_Aim of the task:_
Your answer must be an exact copy of the listing.

_Material provided:_

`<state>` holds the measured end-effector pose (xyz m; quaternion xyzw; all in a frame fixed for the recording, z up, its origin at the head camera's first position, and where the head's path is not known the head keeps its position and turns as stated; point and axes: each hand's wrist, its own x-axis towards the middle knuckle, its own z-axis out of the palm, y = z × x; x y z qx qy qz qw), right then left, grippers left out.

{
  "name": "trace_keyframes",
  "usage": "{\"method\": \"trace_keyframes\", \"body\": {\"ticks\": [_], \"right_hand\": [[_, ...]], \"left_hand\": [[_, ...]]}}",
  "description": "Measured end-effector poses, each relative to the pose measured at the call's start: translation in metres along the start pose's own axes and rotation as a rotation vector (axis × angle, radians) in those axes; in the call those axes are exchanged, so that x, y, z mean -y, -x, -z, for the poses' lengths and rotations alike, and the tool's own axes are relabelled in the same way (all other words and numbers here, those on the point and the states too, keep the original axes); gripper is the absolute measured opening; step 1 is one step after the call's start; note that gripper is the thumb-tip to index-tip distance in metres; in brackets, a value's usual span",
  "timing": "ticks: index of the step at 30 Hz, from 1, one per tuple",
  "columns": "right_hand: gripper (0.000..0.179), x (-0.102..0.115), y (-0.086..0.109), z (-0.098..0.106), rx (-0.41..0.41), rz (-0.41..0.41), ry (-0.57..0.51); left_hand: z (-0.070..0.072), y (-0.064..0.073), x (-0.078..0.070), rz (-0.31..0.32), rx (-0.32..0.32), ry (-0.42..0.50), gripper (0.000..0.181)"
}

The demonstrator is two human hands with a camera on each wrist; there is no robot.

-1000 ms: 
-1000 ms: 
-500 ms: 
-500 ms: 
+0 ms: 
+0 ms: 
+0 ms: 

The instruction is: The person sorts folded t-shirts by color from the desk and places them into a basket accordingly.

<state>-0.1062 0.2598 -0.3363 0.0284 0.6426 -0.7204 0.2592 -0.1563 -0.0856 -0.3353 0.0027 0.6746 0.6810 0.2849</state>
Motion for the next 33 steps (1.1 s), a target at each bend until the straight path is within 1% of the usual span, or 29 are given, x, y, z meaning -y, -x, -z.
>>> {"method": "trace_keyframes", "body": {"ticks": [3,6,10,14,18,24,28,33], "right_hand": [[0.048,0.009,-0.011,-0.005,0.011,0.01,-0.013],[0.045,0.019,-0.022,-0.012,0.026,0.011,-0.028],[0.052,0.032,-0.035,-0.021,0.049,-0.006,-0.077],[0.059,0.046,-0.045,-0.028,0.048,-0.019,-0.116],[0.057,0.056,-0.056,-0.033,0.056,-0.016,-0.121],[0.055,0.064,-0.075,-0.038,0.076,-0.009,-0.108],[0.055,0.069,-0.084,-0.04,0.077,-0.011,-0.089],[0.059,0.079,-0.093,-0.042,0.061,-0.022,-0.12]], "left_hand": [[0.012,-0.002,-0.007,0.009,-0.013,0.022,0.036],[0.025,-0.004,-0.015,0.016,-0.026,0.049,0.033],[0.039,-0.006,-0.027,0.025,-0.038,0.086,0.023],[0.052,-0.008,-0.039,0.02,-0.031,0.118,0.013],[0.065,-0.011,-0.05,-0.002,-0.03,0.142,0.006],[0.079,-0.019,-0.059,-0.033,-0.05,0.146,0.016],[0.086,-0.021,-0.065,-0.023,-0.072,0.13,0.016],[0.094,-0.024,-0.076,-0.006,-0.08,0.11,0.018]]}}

_Solution below:_
`<state>` holds the measured end-effector pose (xyz m; quaternion xyzw; all in a frame fixed for the recording, z up, its origin at the head camera's first position, and where the head's path is not known the head keeps its position and turns as stated; point and axes: each hand's wrist, its own x-axis towards the middle knuckle, its own z-axis out of the palm, y = z × x; x y z qx qy qz qw), right then left, grippers left out.

{
  "name": "trace_keyframes",
  "usage": "{\"method\": \"trace_keyframes\", \"body\": {\"ticks\": [_], \"right_hand\": [[_, ...]], \"left_hand\": [[_, ...]]}}",
  "description": "Measured end-effector poses, each relative to the pose measured at the call's start: translation in metres along the start pose's own axes and rotation as a rotation vector (axis × angle, radians) in those axes; in the call those axes are exchanged, so that x, y, z mean -y, -x, -z, for the poses' lengths and rotations alike, and the tool's own axes are relabelled in the same way (all other words and numbers here, those on the point and the states too, keep the original axes); gripper is the absolute measured opening; step 1 is one step after the call's start; note that gripper is the thumb-tip to index-tip distance in metres; in brackets, a value's usual span",
  "timing": "ticks: index of the step at 30 Hz, from 1, one per tuple",
  "columns": "right_hand: gripper (0.000..0.179), x (-0.102..0.115), y (-0.086..0.109), z (-0.098..0.106), rx (-0.41..0.41), rz (-0.41..0.41), ry (-0.57..0.51); left_hand: z (-0.070..0.072), y (-0.064..0.073), x (-0.078..0.070), rz (-0.31..0.32), rx (-0.32..0.32), ry (-0.42..0.50), gripper (0.000..0.181)"
}

The demonstrator is two human hands with a camera on each wrist; there is no robot.

-1000 ms: 
-1000 ms: 
-500 ms: 
-500 ms: 
+0 ms: 
+0 ms: 
+0 ms: 

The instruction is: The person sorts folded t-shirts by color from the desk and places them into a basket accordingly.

<state>-0.1062 0.2598 -0.3363 0.0284 0.6426 -0.7204 0.2592 -0.1563 -0.0856 -0.3353 0.0027 0.6746 0.6810 0.2849</state>
Motion for the next 33 steps (1.1 s), a target at each bend until the straight path is within 1% of the usual span, or 29 are given, x, y, z meaning -y, -x, -z.
>>> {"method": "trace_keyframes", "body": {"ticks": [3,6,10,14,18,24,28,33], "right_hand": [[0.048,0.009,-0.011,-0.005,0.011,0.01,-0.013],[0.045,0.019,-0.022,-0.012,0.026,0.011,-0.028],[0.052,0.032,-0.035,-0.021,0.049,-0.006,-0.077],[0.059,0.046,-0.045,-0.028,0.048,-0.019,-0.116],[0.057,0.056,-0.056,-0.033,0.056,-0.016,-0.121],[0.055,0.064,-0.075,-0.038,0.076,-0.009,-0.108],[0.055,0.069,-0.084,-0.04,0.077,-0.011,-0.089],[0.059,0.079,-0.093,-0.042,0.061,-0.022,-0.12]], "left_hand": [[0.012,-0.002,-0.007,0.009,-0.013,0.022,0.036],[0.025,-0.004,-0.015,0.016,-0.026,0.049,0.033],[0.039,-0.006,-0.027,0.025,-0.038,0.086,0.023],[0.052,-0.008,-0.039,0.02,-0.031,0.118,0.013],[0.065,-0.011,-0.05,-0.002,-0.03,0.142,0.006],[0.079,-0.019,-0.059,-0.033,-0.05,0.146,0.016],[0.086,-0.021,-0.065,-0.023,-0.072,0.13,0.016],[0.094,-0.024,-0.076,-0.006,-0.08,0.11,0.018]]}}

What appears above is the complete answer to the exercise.